Bridging Disciplinary Boundaries (January 11 - 14, 2007)
Methods This study draw on data of 1714 parents of 7 to 18-year-old children responding to the Los Angeles Family and Neighborhood Survey (LA. FANS), which is a longitudinal study of families in Los Angeles County, California, and of the neighborhoods in which they live. 16% of sample in this study is parents of foreign-born child. 30% of sample is from non-two-parent family. School/behavior problems, parents were asked if the child has ever had special education need, grade repeated, expelled/suspended, disobedient in school, or trouble with teachers. Besides separate problem variables, an index of school/behavior problem was created by adding up scores of these dichotomy variables.
Results In regression modeling, School mobility, as assessed by reported number of attended schools adjusting to child's grade significantly increases the likelihood of school/behavior problems excepting problem of being expelled/suspended by school, (problem index, co-ef = .36, p<.01, special education need, or= 1.79, p <. 01, grade repeated, or= 2.77, p <. 01, expelled/suspended, or=1.24, p= .25, disobedient, or=1.62. p< .01, trouble with teachers, or= 1.48, p<. 05) and decreases parental education expectation, as how much schooling they expect their child will complete (co-ef = -.45, p <.01). Control variables, non-two-parent family structure and foreign born status, are strongly associated with adverse results on school/behavior problems and parental education expectation. Interestingly, school mobility is the only significant indicator for repeating a grade. Integrating parental involvement, as assessed by reported attendance of PTA/PTO, volunteering or other school events, into initial models, the adverse impact of school mobility has been slightly eliminated, although still significant (co-ef for regression and or for logit regression has changed). Meanwhile, adding parental involvement in regression model, foreign born status is no longer lowing parental education expectation.

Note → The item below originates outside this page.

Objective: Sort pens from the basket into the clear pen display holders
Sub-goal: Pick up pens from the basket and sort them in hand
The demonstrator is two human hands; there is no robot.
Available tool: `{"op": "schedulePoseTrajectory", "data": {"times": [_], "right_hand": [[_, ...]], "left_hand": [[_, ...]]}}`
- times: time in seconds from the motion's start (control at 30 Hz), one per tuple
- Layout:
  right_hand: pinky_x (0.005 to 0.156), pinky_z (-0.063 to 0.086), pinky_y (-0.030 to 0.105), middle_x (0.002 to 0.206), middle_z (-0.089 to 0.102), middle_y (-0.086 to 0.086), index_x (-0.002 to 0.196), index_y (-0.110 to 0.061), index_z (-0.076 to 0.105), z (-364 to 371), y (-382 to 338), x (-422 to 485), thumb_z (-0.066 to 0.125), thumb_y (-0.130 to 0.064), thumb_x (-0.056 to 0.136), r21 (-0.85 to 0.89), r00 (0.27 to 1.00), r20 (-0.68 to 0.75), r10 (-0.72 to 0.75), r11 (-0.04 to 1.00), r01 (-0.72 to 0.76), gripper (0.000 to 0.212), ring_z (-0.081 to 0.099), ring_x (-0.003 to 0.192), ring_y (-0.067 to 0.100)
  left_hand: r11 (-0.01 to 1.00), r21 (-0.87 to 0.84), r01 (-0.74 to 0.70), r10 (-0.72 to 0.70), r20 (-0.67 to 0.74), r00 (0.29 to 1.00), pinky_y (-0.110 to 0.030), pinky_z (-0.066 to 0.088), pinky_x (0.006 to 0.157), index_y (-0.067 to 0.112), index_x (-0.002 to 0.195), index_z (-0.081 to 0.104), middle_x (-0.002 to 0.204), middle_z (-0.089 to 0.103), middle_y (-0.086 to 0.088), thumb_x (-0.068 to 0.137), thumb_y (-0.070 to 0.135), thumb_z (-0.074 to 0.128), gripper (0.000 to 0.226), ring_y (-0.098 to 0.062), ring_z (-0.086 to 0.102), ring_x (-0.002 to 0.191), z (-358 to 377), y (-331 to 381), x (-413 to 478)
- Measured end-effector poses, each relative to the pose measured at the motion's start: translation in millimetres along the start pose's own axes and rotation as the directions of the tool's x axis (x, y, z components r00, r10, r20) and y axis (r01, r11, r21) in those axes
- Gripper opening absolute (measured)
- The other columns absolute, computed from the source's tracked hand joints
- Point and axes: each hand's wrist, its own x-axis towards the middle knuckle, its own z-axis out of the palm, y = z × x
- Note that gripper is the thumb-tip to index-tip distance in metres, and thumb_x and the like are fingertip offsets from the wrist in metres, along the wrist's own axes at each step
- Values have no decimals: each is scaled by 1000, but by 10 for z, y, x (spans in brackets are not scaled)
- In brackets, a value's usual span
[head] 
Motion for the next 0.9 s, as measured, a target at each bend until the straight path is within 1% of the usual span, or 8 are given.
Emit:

Implication Frequent school mobility is strongly associated with an increasing likelihood of several school/behavior problems, and a drop of parental education for their child. Particularly, school mobility significantly increases the likelihood of repeating a grade. Parental involvement shows inverse impact on school/behavior problems and parental education expectation. School personnel, including school social workers, should pay attention to special needs of new coming transferred students, particularly for evaluating and grade setting during school translation. Moreover, schools should encourage parent involvement which could reduce potential problems.